The NIR region covers wavelengths from 0.75 to 3 μm, and InGaAs has a spectral response from 0.9 to 1.7 μm. The material is very sensitive and has good linearity. Its high damage threshold allows direct beam illumination of the sensor for laser beam profiling. VDS Vosskühler GmbH of Osnabrück, Germany, recently introduced the NIR-600P, a cooled camera with industry-friendly C-mount lenses and a Camera Link or Gigabit Ethernet interface. It has 640 × 512 pixels and 14-bit grey scale and operates at 30 fps. It also has a trigger mode and can grab single images on demand. Besides laser beam profiling, it detects hot objects and sorts various types of plastic.

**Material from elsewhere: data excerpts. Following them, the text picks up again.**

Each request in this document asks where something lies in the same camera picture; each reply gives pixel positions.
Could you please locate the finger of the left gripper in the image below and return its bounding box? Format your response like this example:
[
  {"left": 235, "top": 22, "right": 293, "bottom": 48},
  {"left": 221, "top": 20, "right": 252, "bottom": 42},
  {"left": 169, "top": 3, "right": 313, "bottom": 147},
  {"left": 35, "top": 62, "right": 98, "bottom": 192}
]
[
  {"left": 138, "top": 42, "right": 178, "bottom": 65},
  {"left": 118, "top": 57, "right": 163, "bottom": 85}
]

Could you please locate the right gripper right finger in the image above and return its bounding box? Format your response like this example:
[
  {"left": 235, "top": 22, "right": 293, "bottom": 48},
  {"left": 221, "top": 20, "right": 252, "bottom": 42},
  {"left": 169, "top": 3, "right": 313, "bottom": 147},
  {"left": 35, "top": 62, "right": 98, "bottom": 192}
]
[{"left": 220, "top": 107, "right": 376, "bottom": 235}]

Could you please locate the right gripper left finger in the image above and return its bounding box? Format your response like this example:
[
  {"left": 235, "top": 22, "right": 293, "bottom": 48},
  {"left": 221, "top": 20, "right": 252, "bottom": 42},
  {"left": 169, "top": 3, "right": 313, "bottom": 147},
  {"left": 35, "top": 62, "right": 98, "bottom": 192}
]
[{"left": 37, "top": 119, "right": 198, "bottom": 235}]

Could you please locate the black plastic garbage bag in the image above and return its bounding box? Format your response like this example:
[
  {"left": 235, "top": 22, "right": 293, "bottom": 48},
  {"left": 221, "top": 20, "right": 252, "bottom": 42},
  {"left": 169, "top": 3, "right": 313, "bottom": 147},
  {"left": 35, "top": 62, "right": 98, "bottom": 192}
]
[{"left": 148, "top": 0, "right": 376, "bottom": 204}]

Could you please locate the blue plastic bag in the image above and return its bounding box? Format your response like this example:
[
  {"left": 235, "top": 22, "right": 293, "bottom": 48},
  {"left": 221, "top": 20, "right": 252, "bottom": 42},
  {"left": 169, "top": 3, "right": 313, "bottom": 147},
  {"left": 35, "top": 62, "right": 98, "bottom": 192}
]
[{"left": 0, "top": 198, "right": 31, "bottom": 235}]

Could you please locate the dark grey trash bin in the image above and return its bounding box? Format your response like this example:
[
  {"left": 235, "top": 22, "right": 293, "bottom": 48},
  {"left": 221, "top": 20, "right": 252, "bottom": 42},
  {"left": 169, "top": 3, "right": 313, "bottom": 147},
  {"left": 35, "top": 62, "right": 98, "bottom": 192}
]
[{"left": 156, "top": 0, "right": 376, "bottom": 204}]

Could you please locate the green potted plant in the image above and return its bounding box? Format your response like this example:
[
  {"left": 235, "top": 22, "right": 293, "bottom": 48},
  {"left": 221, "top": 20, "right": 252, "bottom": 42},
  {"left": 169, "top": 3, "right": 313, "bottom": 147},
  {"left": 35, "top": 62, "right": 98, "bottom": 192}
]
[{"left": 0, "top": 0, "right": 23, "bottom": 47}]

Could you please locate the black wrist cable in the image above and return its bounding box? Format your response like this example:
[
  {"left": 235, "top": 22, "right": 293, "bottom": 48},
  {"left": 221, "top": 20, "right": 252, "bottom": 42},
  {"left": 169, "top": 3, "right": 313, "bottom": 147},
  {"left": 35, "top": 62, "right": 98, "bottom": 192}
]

More affordable lower resolution 1/4 VGA models also are available from VDS, with both Camera Link and Gigabit Ethernet interfaces and in cooled or uncooled versions. The XEVA-FPA-640 from XenICs NV of Louvain, Belgium, is a compact camera head with integrated temperature control and low-noise circuitry, and a USB interface for computer control. The same company makes the XS-FPA-1.7-320 camera, which uses an uncooled InGaAs array. Introduced in 2006, this camera’s sensor is only 1/4 VGA, but it is well suited to industrial applications because of its compact size, C-mount lens, USB 2 control and data interface, and Windows-based software.

Silicon sensors respond to wavelengths up to 1100 nm and are much cheaper than InGaAs, so vision integrators sometimes use CCD cameras with filters to block the ambient visible light as a low-cost way to access part of the NIR region. VDS Vosskühler’s CCD1020, for example, provides megapixel resolution with 12-bit output and high sensitivity in the NIR.

Whichever approach a customer uses, NIR machine vision looks set to increase its impact on industrial inspection activities in 2009.